• [What is expected] Search the records for "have". Report every line where it occurs.

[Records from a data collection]
▼▼▼
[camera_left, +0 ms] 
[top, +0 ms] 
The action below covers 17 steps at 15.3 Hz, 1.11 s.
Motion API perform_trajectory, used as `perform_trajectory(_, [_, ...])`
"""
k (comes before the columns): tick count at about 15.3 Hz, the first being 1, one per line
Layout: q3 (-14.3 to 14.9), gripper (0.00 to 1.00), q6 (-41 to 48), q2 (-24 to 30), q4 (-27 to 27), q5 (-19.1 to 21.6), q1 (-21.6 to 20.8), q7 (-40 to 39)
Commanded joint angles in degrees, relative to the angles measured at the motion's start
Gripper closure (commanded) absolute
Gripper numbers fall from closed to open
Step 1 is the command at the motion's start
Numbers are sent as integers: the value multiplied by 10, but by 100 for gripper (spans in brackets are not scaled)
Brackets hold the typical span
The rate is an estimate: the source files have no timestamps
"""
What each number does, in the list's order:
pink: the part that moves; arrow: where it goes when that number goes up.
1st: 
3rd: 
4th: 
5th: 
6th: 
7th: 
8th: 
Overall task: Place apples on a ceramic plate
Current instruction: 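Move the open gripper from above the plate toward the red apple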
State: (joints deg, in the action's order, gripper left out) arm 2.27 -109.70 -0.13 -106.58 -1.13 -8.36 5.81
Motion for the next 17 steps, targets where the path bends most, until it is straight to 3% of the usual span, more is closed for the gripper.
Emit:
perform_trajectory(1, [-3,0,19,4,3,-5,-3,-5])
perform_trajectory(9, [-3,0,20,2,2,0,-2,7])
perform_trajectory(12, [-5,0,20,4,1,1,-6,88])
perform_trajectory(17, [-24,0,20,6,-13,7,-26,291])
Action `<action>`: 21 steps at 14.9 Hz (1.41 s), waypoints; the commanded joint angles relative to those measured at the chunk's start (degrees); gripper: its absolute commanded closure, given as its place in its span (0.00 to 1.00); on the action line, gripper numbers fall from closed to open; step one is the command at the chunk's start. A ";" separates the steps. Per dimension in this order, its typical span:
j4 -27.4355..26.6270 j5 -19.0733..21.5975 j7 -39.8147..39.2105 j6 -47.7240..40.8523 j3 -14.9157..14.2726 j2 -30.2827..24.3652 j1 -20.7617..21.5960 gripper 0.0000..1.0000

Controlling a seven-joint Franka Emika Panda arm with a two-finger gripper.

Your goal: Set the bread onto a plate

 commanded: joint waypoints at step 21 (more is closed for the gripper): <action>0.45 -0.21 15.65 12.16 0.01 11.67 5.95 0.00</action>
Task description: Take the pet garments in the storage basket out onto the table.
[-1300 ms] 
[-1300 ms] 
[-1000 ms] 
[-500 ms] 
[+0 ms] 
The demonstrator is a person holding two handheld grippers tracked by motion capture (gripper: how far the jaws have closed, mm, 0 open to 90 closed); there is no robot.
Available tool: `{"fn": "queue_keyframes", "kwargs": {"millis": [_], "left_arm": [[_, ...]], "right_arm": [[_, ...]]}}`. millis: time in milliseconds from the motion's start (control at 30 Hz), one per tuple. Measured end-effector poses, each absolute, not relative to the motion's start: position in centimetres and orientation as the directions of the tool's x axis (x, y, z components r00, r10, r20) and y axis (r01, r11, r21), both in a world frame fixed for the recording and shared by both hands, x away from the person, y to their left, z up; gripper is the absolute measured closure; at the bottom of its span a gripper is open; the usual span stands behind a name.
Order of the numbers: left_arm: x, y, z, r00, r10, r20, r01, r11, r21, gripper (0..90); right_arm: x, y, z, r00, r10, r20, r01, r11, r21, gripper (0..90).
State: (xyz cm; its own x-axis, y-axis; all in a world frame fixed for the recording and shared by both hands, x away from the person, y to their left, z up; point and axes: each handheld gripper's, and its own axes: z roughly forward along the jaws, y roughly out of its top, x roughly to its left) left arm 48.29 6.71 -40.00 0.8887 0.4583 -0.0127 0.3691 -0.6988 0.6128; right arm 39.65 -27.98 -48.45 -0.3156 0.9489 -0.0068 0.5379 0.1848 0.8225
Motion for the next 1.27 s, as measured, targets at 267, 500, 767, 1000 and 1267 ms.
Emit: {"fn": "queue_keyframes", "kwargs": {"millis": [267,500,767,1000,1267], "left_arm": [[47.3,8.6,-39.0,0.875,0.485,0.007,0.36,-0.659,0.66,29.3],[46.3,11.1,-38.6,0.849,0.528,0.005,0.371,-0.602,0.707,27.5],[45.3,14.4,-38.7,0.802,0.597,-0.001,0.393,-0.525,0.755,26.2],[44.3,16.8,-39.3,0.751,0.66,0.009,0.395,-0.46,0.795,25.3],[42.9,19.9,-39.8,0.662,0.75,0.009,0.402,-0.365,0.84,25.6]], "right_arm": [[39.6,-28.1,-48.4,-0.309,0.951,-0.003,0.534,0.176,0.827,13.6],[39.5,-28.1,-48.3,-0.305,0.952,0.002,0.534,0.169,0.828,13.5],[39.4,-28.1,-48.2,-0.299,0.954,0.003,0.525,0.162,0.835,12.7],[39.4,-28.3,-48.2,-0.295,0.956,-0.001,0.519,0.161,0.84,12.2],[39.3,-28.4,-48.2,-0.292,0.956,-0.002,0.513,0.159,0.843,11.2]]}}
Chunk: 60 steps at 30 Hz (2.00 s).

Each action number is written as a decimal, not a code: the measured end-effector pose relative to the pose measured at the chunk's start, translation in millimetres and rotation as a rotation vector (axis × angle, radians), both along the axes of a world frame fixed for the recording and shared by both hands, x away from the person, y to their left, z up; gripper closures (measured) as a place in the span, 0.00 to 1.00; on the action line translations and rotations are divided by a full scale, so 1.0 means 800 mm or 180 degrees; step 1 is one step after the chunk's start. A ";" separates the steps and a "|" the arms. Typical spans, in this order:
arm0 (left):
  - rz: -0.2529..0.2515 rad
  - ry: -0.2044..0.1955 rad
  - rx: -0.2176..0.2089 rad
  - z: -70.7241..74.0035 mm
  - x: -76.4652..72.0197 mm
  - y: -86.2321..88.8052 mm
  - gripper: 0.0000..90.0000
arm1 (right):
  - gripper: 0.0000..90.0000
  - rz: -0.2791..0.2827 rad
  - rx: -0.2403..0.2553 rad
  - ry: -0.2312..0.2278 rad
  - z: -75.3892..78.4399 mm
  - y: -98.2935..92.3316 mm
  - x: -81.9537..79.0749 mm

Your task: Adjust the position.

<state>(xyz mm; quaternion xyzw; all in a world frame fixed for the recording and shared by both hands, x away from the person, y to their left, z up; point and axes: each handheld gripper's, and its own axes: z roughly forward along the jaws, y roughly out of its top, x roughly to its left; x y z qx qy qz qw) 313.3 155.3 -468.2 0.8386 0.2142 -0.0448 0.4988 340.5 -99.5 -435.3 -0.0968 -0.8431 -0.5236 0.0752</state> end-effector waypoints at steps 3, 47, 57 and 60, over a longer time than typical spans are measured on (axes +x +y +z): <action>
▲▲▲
• [Output of the task]
The rate is an estimate: the source files have no timestamps
The demonstrator is a person holding two handheld grippers tracked by motion capture (gripper: how far the jaws have closed, mm, 0 open to 90 closed); there is no robot.

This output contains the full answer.